Those of skill in the art will recognize that, in this example,
industry guidelines specify that three pools, each having a minimum
original face value of $25,000 but collectively totalling $1
million, and within a variance of plus or minus 0.01%, will be
considered a "good" delivery of this TBA trade.
[0009] To effect the conversion of TBA trades into specific pool
trades, the industry has adopted a forty-eight hour rule that is
designed to facilitate the exchange of trading details in the
forty-eight hour period prior to the settlement date.
Unfortunately, many firms tend to exchange such trading details
late, and therefore, many firms experience processing delays in
handling these conversions.
[0010] Further problems with trades and settlements thereof are
experienced by the buy-side firms and their custodial banks, who
also experience processing delays and errors in handling the volume
of pools during the forty-eight hour period. To reduce volume,
buy-side firms are requesting larger pool sizes. While larger pool
sizes do reduce the amount of processing on settlement, the overall
trade price tends to increase for the buyer.

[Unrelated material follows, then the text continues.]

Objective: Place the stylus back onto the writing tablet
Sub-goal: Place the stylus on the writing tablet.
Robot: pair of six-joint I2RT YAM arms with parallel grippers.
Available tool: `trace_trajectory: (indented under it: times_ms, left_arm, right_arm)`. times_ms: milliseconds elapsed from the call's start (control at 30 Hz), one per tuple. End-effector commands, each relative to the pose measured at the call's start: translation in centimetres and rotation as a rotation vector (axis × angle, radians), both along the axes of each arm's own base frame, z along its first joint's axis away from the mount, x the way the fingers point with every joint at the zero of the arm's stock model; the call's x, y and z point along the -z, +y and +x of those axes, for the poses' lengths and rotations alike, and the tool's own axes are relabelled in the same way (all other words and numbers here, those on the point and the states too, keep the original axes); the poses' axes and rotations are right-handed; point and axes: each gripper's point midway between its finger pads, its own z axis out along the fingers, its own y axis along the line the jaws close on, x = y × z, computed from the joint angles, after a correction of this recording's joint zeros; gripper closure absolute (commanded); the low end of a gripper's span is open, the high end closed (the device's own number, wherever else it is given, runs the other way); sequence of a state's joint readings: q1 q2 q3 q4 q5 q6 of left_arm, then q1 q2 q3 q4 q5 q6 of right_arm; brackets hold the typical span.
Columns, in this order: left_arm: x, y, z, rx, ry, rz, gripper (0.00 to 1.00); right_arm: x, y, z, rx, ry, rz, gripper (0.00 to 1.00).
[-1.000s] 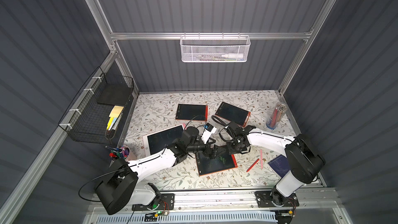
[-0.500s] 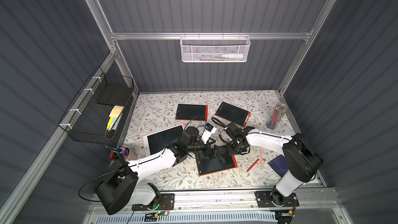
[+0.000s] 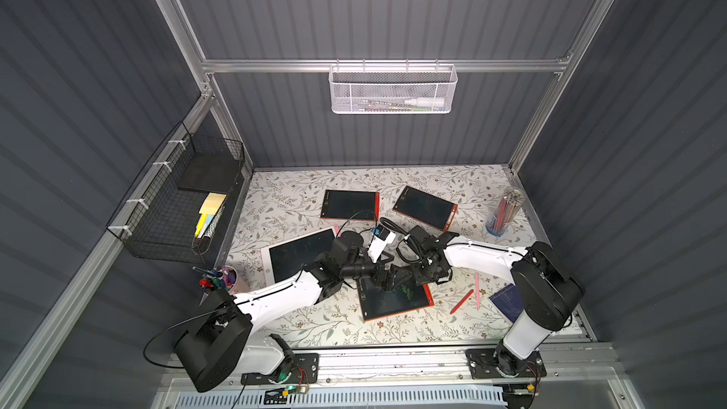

[0011] A still further problem arises with the need for buy-side
firms to maintain sub- accounts for certain customers - such as
pension funds, corporate trusts, insurance companies, etc. The
management of sub-accounts further increases the processing load of
transactions of MBS in each account. For example, a $500 million
TBA trade may in fact represent settlement of more than a thousand
individual sub-accounts and correspond to more than a thousand
clearance events. Such a $500 million TBA trade may therefore be
broken into a number of pieces, compounding the problem. While a
buy-side firm can hold the same pool in all sub-accounts, it cannot
combine these pools due to existing laws. Buy side firms need to
coordinate their settlement activities with numerous custodial
banks in an effort to complete the settlement process. However, due
to failed trades, these buy side firms need to reconcile their
internal records in accordance with their custodial banks. Just
reconciling the settled trades vs. the failed trades is a major
undertaking.
[0012] In particular failed trades lead to increased capital
requirements, market risk, counterparty exposure due to potential
counterparty-insolvency and regulatory and compliance issues.
[0013] Other problems also currently exist in the MBS industry. In
particular, failed trades often lead to a so-called "round robin"
scenario wherein in lieu of securities being exchanged to settle
the trades, a funds settlement is shifted from one financial
institution to another. While this can help a financial institution
to temporarily deal with a failed trade, it is not a permanent
answer. Round robins particularly arise in the context of the MBS
industry due to the allocation of pool issues. For example,
financial institution A sells to financial institution B, which in
turn sells to financial institution C and so on, where the final
transaction returns the securities to the institution making the
initial sale. If, however, there is a delay in the initial firm
making delivery, then the ripple effect of failed deliveries
reverberates throughout the industry. This has placed an undue
burden on the operation staffs of both buy- and sell-side firms.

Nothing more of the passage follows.